_TASK TO COMPLETE_: Transcribe exactly every line from the one containing "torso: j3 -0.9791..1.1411" down to the final line of the listing below, including both, and leave out the rest.

_EXERCISE DATA_:
____
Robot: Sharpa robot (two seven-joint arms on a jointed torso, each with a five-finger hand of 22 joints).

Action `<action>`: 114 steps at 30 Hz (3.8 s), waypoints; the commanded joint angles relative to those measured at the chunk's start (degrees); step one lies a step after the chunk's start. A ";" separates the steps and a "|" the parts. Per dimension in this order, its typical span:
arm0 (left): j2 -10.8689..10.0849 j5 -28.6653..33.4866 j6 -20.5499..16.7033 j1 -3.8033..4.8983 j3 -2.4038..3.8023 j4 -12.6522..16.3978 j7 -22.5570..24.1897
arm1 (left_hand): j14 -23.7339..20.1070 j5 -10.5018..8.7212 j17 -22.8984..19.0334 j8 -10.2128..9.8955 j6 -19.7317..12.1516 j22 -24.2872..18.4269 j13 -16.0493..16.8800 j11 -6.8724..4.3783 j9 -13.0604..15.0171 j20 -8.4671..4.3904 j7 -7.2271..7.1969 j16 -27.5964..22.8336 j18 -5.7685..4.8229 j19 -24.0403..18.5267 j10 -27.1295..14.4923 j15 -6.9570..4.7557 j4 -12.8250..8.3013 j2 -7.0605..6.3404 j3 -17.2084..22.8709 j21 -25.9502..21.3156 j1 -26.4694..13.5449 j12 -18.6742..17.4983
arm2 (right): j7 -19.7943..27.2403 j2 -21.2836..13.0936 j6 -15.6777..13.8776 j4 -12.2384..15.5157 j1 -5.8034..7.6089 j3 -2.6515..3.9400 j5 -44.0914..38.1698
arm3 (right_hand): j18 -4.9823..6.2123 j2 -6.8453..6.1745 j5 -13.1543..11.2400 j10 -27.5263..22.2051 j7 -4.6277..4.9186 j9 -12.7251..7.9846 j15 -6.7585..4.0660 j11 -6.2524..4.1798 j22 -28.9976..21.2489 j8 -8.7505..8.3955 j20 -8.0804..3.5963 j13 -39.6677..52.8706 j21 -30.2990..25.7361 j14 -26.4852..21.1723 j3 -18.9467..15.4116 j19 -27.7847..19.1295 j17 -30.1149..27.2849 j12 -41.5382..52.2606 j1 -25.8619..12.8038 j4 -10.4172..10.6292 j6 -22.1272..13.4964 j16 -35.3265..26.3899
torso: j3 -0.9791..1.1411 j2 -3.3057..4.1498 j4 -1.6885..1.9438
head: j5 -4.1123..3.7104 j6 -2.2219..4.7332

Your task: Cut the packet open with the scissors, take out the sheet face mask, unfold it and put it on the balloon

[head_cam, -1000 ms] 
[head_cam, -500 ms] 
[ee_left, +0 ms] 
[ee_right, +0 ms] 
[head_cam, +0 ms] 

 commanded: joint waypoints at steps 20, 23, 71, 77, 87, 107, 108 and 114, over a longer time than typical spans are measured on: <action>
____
_EXERCISE ANSWER_:
torso: j3 -0.9791..1.1411 j2 -3.3057..4.1498 j4 -1.6885..1.9438
head: j5 -4.1123..3.7104 j6 -2.2219..4.7332

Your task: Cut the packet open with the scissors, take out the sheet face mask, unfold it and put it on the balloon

[head_cam, -1000 ms] 
[head_cam, -500 ms] 
[ee_left, +0 ms] 
[ee_right, +0 ms] 
[head_cam, +0 ms] 

 commanded: joint waypoints at steps 20, 23, 71, 77, 87, 107, 108 and 114, over a longer time than typical spans are measured on: <action>

The exercise requires no further work.